§ Task brief
Return the data below exactly, stopping after the line with "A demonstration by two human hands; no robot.".

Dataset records
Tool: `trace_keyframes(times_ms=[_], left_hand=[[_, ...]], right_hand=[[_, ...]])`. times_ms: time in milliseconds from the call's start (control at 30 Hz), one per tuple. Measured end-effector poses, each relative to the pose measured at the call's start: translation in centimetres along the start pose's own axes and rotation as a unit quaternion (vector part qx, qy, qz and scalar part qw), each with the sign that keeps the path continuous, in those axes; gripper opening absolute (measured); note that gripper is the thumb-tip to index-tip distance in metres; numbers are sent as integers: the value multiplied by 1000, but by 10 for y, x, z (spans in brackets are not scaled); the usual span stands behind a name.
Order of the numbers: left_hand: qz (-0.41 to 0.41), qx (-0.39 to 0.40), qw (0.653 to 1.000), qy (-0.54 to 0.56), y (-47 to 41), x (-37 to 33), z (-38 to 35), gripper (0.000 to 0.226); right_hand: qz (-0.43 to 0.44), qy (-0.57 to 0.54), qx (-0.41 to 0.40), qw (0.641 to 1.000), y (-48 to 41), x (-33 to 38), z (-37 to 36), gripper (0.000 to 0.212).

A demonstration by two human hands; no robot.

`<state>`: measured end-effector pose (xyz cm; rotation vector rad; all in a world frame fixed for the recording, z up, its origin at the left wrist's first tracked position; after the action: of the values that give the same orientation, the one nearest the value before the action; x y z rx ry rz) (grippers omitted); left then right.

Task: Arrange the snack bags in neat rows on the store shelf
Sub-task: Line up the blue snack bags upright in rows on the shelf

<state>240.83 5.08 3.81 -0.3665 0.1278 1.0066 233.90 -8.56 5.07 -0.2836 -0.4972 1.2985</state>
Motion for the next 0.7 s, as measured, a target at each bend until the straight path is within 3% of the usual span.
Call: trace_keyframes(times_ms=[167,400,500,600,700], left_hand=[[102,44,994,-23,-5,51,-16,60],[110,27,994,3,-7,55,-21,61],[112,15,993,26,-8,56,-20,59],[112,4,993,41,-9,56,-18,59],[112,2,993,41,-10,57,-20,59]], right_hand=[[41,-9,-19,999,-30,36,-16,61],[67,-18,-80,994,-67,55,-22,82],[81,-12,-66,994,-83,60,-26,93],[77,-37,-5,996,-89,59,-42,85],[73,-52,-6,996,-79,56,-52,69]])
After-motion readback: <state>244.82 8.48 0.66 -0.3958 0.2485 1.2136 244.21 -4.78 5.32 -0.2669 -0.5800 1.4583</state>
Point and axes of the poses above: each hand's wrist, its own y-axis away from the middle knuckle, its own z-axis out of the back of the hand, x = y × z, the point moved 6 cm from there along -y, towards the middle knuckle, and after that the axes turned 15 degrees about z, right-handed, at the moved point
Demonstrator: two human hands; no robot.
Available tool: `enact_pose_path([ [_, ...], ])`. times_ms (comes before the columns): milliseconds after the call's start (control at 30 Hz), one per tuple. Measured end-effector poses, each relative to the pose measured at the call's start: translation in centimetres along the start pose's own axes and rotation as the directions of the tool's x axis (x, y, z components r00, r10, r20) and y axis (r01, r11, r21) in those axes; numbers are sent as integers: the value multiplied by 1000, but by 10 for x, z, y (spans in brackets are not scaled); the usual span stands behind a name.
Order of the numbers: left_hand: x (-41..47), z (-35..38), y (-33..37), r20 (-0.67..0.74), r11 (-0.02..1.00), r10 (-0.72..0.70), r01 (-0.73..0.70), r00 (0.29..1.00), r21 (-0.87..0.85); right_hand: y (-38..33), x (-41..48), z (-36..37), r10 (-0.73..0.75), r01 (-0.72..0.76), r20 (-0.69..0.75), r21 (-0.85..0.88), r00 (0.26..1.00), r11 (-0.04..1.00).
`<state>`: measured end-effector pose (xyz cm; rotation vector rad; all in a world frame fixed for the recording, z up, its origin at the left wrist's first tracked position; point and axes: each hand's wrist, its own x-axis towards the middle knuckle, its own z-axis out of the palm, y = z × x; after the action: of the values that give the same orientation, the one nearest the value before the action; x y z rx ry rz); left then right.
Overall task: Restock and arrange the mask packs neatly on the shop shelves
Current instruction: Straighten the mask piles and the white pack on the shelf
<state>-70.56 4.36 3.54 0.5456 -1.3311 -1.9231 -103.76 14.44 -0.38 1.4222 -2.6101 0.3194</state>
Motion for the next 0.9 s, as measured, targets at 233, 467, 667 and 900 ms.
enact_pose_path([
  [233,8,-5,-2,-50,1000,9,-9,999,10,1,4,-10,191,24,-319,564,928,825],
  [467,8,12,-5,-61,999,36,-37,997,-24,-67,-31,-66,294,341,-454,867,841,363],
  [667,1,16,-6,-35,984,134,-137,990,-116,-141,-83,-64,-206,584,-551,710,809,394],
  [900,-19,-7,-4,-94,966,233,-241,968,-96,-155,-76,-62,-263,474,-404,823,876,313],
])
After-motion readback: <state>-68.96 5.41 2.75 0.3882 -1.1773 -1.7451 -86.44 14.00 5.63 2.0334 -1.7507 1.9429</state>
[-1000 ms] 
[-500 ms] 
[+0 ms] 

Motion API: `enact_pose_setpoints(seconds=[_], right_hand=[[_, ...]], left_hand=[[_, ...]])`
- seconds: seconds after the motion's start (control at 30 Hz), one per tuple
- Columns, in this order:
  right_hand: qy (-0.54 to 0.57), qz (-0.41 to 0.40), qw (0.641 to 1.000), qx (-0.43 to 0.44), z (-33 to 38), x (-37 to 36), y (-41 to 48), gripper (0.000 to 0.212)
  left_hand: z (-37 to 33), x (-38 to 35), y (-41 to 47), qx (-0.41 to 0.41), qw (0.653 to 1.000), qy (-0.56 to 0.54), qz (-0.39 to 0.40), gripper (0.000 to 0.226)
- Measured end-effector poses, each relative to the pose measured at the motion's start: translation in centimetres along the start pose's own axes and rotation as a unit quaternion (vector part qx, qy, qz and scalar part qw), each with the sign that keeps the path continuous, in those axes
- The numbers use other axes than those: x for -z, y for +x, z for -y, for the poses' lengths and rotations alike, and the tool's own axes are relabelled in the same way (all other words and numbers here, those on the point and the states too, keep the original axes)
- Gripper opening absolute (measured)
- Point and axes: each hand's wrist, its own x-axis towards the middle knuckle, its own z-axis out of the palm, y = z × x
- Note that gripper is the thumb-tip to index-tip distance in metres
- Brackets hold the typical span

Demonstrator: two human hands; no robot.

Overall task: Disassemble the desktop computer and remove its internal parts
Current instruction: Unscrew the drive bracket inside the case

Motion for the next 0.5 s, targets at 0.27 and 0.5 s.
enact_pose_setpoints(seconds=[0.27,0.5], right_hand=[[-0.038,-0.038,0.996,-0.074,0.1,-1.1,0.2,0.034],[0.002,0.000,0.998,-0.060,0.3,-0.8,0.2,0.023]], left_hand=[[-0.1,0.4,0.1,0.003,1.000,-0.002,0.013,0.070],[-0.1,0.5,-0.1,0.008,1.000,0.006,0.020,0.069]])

§ Response below
Tool: `trace_keyframes(times_ms=[_], left_hand=[[_, ...]], right_hand=[[_, ...]])`. times_ms: time in milliseconds from the call's start (control at 30 Hz), one per tuple. Measured end-effector poses, each relative to the pose measured at the call's start: translation in centimetres along the start pose's own axes and rotation as a unit quaternion (vector part qx, qy, qz and scalar part qw), each with the sign that keeps the path continuous, in those axes; gripper opening absolute (measured); note that gripper is the thumb-tip to index-tip distance in metres; numbers are sent as integers: the value multiplied by 1000, but by 10 for y, x, z (spans in brackets are not scaled); the usual span stands behind a name.
Order of the numbers: left_hand: qz (-0.41 to 0.41), qx (-0.39 to 0.40), qw (0.653 to 1.000), qy (-0.54 to 0.56), y (-47 to 41), x (-37 to 33), z (-38 to 35), gripper (0.000 to 0.226); right_hand: qz (-0.43 to 0.44), qy (-0.57 to 0.54), qx (-0.41 to 0.40), qw (0.641 to 1.000), y (-48 to 41), x (-33 to 38), z (-37 to 36), gripper (0.000 to 0.212).

A demonstration by two human hands; no robot.

The answer has been written out completely.